The application of ultrasound combined with biomass (transgenic Chlamydomonas reinhardtii, a green alga) for the removal of Hg from model and real sediments (Al₂O₃, a-HgS, and PACS-2 marine sediment) was investigated. A transgenic Chlamydomonas reinhardtii (2AMT-2) expressing a plasmamembrane-anchored metallothionein polymer effectively recovered Hg(II) released into the aqueous phase by sonication over a broad pH range from 2.0 to 9.0.  The results showed that this combined technique of ultrasound and alga biomass (2AMT-2) was effective to remove Hg from solids and sediments, especially from Al₂O₃ and a-HgS with no natural organic matter.  An implication of the results of this study is that the application of ultrasound and biomass (transgenic C. reinhardtii) has the potential for in-situ Hg removal from contaminated inorganic sediments.

To effectively recover Hg from organic sediments, the competition for Hg binding between algae and NOM must be considered. Effective means for containing algal cells but allowing direct interaction of alga and Hg-NOM complexes would likely greatly improve algal uptake of Hg.  Further work is needed to determine parameters for optimum operations such as biomass replacement and sonication conditions. 

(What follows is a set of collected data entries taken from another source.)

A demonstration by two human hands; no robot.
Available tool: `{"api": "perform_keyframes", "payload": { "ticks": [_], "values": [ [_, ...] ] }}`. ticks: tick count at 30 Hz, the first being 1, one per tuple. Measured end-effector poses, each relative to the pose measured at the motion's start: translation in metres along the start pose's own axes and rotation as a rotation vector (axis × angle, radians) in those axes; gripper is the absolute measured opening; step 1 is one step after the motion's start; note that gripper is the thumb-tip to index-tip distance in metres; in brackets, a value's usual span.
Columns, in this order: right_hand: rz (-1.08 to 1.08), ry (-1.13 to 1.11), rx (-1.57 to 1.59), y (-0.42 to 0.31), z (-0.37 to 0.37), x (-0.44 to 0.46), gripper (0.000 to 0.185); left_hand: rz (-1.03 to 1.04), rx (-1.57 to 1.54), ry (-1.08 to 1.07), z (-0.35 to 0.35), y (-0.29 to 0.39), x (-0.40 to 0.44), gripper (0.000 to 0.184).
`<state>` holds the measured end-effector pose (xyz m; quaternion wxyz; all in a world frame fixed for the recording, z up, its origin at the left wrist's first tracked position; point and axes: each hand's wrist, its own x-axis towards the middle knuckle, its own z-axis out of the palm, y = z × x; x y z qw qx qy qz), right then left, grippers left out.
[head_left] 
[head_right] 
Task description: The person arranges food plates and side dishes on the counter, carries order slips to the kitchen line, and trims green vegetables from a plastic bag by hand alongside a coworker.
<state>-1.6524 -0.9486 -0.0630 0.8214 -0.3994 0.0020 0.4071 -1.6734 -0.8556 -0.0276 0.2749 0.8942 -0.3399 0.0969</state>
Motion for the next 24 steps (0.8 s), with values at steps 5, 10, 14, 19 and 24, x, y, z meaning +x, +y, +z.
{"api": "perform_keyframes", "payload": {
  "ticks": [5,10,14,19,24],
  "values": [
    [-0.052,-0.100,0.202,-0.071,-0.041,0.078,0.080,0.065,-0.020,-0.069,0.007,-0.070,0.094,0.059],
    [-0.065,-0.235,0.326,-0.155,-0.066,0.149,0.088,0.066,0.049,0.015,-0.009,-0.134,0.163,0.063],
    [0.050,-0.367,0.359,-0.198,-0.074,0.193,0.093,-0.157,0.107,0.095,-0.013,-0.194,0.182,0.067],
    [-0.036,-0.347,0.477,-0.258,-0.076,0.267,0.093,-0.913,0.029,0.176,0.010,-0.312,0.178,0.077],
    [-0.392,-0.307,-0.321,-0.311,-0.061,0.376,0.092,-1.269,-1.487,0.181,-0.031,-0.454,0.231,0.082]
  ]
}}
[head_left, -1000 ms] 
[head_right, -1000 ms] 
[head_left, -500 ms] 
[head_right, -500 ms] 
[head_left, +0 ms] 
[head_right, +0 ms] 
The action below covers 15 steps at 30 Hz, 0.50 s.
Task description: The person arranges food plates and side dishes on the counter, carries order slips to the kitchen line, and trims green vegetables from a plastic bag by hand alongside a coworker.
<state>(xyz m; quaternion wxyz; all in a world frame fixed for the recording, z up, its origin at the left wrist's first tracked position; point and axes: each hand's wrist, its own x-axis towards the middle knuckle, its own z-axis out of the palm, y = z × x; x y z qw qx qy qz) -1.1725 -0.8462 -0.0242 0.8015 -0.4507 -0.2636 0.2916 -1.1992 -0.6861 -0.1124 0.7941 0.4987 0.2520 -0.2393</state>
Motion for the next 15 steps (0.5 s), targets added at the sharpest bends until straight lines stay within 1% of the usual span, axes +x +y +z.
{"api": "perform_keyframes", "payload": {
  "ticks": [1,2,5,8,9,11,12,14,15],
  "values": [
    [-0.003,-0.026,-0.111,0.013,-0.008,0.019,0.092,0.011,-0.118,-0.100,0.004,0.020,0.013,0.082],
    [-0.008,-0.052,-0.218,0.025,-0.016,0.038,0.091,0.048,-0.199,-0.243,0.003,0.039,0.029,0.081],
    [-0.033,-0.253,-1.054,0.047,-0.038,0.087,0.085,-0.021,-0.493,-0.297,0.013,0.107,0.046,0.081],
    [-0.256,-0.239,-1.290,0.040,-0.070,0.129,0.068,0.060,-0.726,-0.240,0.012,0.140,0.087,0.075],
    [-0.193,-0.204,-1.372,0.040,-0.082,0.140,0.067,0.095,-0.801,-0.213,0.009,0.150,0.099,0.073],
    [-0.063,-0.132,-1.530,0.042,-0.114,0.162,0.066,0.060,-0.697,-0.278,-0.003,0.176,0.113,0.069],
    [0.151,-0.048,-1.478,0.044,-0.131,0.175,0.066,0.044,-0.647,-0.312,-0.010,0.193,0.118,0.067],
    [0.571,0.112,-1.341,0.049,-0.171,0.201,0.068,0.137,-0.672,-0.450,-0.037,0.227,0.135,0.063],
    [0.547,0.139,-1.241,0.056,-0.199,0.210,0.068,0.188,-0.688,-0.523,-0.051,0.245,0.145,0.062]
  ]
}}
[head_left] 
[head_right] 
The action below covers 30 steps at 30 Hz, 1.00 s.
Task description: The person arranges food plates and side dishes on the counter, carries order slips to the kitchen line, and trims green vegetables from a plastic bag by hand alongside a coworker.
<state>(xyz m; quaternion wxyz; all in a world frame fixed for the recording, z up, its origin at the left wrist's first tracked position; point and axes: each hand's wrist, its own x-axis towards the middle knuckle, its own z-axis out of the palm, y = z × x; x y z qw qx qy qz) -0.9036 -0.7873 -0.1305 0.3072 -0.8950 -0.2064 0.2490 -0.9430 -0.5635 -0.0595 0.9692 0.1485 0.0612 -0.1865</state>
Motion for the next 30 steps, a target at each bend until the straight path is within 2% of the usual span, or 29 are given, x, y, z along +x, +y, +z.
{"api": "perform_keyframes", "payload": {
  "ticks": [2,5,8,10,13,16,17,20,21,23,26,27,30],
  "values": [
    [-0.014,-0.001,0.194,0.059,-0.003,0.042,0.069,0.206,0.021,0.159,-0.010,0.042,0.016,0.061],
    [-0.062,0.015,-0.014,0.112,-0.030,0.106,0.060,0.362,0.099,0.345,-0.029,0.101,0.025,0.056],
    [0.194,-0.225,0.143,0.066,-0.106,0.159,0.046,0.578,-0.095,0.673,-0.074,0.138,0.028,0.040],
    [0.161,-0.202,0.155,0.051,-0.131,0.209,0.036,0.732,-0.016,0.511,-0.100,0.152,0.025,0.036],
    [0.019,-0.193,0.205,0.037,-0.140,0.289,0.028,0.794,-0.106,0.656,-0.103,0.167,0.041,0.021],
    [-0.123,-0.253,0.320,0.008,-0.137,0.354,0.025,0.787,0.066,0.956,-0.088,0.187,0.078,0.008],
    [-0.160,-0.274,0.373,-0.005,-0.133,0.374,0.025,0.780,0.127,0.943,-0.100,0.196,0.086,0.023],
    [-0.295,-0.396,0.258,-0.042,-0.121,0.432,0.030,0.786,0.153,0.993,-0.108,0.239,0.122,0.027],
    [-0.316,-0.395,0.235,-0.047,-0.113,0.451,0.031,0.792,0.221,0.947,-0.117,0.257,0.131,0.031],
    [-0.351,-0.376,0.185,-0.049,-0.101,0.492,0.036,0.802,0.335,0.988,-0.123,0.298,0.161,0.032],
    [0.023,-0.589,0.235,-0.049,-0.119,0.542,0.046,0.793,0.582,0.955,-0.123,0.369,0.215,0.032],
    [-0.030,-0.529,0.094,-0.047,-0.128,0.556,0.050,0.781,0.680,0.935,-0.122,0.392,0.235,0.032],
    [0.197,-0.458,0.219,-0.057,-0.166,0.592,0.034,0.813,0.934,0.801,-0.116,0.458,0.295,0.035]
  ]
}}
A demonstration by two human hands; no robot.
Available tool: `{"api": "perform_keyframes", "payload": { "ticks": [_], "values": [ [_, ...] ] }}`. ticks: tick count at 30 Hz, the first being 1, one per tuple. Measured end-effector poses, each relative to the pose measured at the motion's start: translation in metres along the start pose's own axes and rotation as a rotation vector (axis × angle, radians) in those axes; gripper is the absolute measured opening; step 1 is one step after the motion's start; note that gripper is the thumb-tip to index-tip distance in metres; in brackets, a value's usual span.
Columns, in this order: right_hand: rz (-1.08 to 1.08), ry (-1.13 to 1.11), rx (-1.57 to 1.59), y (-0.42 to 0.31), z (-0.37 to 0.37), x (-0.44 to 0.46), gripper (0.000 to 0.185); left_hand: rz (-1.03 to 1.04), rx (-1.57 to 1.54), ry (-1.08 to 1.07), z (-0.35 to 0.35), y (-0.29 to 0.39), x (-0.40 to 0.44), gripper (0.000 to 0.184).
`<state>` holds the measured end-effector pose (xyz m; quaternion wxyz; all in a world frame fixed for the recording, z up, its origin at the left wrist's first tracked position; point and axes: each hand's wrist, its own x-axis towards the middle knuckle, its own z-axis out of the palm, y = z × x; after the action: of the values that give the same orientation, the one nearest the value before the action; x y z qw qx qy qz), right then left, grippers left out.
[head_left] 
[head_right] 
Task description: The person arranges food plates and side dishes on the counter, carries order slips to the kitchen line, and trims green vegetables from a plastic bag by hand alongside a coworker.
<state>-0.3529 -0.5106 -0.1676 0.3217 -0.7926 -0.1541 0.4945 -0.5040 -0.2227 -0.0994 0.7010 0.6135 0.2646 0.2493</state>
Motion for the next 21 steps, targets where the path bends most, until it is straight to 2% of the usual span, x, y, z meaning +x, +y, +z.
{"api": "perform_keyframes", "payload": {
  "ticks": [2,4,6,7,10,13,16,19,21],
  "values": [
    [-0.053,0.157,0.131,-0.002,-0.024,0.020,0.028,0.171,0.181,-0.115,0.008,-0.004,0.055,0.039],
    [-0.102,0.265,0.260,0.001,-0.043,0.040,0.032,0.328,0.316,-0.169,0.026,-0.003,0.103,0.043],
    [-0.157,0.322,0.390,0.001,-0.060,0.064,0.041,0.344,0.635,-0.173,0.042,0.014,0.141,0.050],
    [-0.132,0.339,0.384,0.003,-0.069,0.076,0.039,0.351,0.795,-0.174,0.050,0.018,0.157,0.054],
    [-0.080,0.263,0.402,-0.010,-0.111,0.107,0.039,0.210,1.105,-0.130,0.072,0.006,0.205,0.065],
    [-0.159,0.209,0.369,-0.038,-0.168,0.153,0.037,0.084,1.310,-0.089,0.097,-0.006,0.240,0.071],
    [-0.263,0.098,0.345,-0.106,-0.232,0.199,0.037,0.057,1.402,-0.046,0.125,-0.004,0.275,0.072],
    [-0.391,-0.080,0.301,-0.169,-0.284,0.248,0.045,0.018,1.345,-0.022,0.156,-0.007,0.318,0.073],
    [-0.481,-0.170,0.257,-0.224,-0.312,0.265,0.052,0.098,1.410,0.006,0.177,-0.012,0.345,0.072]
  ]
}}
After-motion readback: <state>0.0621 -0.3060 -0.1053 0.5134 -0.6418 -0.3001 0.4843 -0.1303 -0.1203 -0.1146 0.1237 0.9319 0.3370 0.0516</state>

Desorption of three polyaromatic hydrocarbons (PAHs), naphthalene, phenanthrene and pyrene, from natural sediment will be studied. The sonochemical degradation of these PAHs in aqueous phase was investigated to determine the importance of factors such as temperature, concentration, Henry's constant and reactivity with hydroxyl radicals. The result obtained suggested that Henry's constant cannot fully account for the trend observed in semi-volatile contaminant. PAHs are able to reactant through the hydroxyl radical pathway in the bulk as well as through pyrolysis in the bubble.

In order to study the desorption mechanism, humic acid aged a-Al₂O₃ were used as a model sediment. PAHs were added to the humic acid laden a-Al₂O₃ and allowed to sorb for one week. Automated Soxhlet Extraction was used to extract the PAHs from the sediment. Recovery ranges from 87-93%. This model sediment will be sonicated to determine the rate of desorption and degradation of PAHs.